Russian Deserters in the European Union? No, Thank You!

By Michał Górecki

In light of the successful Ukrainian counteroffensive in the Kharkiv region, on September 21, President Putin announced partial mobilization, showing no willingness to end Russia’s aggression despite the poor performance of Russian armed forces and significant losses in the military personnel. The decision constitutes a substantial escalation, as the successful mobilization of ultimately 1 million troops would give Russia a numerical edge on the battlefield, forcing the NATO countries to offset this advantage. The measure taken by President Putin has triggered protests in Makhachkala, Dagestan, Ulan-Ude, Buryatia, Moscow, and Saint Petersburg, raising hopes that Putin’s regime may fall. However, the mobilization decree has also caused a massive exodus of Russians, as the fears of being drafted into the military and sent to the frontlines have arisen. Though the numbers of the fleeing are near-to-impossible to determine, estimates suggest that over 700,000 Russians might have fled the country, some into Kazakhstan and Georgia, and some into the EU. These events have prompted European policymakers to ask themselves whether to allow Russian deserters into the Union. The answer should be: No, thank you! — due to security, political, and moral considerations.

Security Considerations

Since the beginning of the full-scale Russian invasion of Ukraine, the tensions between the Kremlin and NATO have been mounting.

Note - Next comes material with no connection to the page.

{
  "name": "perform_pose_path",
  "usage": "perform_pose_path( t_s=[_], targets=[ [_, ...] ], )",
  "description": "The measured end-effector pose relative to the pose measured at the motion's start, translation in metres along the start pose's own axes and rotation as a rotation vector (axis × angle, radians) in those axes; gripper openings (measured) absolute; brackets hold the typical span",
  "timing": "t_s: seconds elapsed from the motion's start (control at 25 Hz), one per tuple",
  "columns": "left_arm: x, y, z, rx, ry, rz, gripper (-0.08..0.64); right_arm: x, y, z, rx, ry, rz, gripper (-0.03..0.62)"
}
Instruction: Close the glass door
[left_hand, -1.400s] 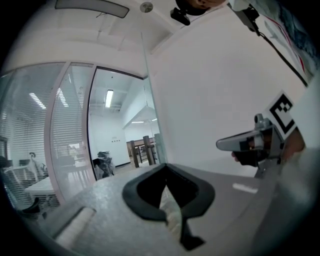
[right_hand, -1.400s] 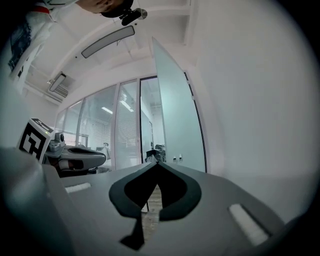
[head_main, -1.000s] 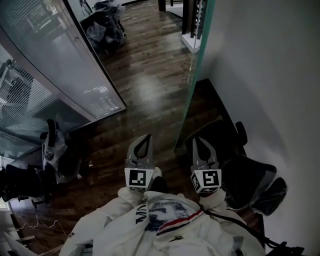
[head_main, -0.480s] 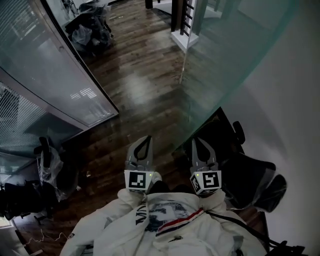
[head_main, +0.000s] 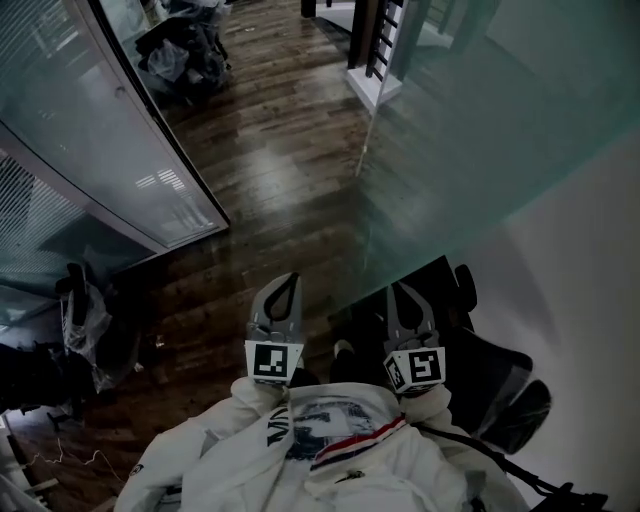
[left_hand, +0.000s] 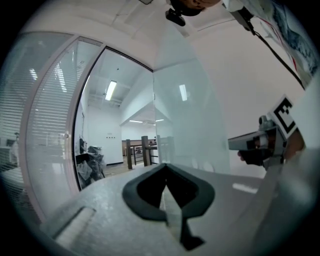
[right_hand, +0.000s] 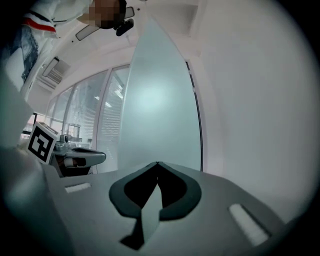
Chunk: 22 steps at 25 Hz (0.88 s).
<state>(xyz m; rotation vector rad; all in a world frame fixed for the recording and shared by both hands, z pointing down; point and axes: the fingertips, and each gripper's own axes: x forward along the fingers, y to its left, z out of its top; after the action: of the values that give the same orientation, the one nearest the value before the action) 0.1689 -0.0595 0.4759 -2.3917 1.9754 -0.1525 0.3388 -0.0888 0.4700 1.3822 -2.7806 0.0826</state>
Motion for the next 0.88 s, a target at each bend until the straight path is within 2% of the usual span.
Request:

President Putin has been threatening Ukraine and the West with the use of a tactical nuclear weapon, hoping to extort some concessions from the two. However, in some instances, the Kremlin decided not to limit itself to rhetorical threats. The actions orchestrated by Russia have ranged from flying drones over Norwegian critical infrastructure, conducting massive disinformation campaigns, spying on German military bases, and alleged severing of marine Internet cables near the Shetland Islands to possibly sabotaging Nord Stream 1 and Nord Stream 2 gas pipelines.

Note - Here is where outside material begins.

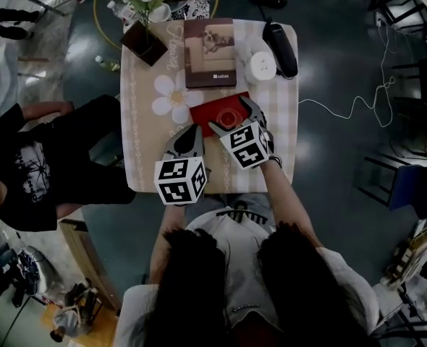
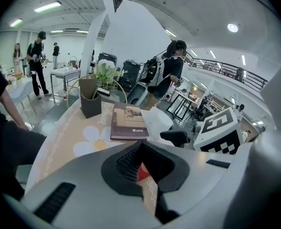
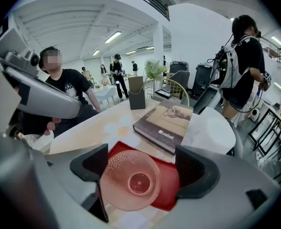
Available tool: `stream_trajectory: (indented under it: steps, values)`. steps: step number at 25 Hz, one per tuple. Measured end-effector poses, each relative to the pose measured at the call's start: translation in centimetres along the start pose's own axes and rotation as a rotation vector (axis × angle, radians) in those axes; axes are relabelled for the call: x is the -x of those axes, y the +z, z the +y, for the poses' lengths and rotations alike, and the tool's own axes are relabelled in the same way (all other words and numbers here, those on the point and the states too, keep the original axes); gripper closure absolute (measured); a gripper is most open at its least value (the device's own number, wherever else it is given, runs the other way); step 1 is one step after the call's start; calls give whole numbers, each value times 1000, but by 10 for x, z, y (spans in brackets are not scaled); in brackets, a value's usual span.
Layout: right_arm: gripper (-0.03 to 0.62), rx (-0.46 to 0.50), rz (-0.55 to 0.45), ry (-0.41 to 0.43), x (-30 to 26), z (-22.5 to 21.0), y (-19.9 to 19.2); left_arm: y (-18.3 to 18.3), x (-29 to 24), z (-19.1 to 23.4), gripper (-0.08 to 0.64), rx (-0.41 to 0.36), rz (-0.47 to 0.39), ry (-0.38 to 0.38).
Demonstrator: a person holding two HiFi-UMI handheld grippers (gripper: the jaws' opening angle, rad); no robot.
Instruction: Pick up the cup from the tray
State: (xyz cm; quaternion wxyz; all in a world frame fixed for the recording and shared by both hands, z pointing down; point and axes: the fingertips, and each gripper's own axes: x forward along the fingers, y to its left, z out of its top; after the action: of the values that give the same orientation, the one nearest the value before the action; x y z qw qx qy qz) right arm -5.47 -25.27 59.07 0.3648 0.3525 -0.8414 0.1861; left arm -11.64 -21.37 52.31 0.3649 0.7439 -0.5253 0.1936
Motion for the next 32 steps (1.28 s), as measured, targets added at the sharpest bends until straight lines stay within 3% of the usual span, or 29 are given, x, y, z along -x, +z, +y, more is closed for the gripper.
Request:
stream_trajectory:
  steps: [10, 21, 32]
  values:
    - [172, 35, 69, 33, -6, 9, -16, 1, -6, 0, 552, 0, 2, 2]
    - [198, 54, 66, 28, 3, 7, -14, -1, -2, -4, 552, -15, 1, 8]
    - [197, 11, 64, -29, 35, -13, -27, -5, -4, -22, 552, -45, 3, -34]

The actions undertaken by the Kremlin should prompt European policymakers to realize that the massive flow of Russians into the EU might be taken advantage of by the Russian regime to smuggle its spies into Europe in the disguise of ‘refugees’. President Putin would likely capitalize on that occasion, as many Russian spies performing diplomatic functions have been expelled from the European capitals throughout the last months. This loss in resources will have to be compensated sooner or later. It will allow Russia to maintain on-the-ground capabilities to conduct propaganda campaigns, hostile economic and political actions, and sabotage to further sow destabilization within the European Union.

Political Considerations

Besides the security concerns, the influx of Russians fleeing the mobilization might constitute a political problem too. With the number of Russian nationals rising in European cities, the tensions between the Ukrainian refugees and Russian defectors are likely to grow, and the incidents, such as those in Dresden and other German cities, where Russians attacked Ukrainian refugees verbally and physically, will become more prevalent. Those tensions could ultimately lead to ethnically-tinted civil unrest, which is the last thing Europe needs in dire economic circumstances that have already contributed to high frustration levels among the public.

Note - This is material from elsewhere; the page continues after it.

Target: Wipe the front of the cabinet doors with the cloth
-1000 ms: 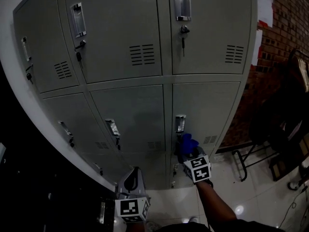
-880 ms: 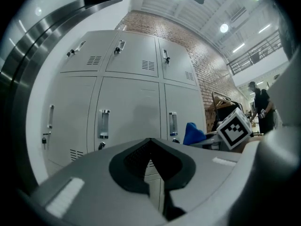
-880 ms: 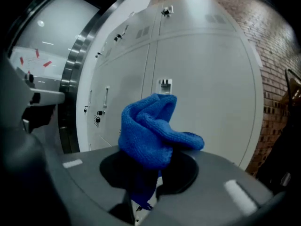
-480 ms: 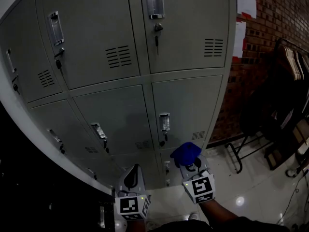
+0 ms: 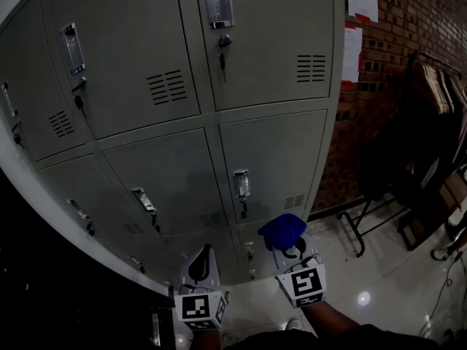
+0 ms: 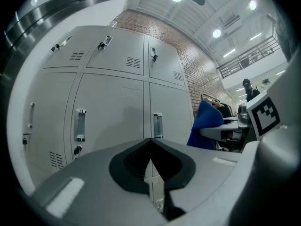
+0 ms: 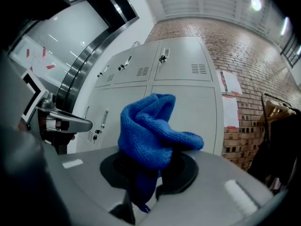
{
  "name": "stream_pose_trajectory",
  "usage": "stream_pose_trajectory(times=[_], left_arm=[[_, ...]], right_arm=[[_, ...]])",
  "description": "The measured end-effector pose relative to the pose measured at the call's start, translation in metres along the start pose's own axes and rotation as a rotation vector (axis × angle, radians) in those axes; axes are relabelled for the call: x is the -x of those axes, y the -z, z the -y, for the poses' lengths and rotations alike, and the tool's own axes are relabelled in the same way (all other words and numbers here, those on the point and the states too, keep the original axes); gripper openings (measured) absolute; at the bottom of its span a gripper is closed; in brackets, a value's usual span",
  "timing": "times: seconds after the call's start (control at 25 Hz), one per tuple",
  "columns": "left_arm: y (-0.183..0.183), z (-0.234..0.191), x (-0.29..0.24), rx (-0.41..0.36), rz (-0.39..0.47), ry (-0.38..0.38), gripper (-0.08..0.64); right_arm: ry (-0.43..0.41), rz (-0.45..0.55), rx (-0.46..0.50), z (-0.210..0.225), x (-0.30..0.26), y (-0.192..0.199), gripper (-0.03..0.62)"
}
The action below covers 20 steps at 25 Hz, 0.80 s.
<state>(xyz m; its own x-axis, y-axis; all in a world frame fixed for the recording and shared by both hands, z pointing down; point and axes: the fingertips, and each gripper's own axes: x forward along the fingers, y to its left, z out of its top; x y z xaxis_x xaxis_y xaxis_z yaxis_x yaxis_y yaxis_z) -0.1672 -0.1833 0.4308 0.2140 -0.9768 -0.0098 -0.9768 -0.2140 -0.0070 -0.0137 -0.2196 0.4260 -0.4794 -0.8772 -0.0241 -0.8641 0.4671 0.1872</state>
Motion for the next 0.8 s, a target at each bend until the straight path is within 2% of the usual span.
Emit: stream_pose_trajectory(times=[0.6, 0.8], left_arm=[[-0.0008, 0.0048, 0.0000, 0.000, 0.005, 0.005, 0.017], [-0.0045, 0.0054, 0.0014, 0.002, 0.008, 0.002, 0.017]], right_arm=[[0.002, -0.014, 0.037, 0.0002, 0.0023, -0.0038, 0.089], [0.001, -0.016, 0.024, 0.0003, 0.0019, 0.0051, 0.089]])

Not only does allowing fleeing Russians into the EU stand to undermine social cohesion in the Member States, but it also constitutes a missed opportunity to exert more substantial pressure upon President Putin’s regime. Since the 24th of February, the West has done a lot in economic, political, and military terms to induce the Kremlin to reconsider its war of aggression against Ukraine, however, western indecisiveness in this regard is inconsistent with previous policies and potentially prolongs the war. Russia found itself under massive external pressures, while partial mobilization sparked domestic adversity against the regime. Those two factors, if combined, could weaken Putin’s rule and make the Kremlin more willing to start serious negotiations. Allowing the Russians into the EU is counterproductive and diminishes previous efforts of the West, as it relaxes domestic strains in Russia and gives President Putin more freedom to act.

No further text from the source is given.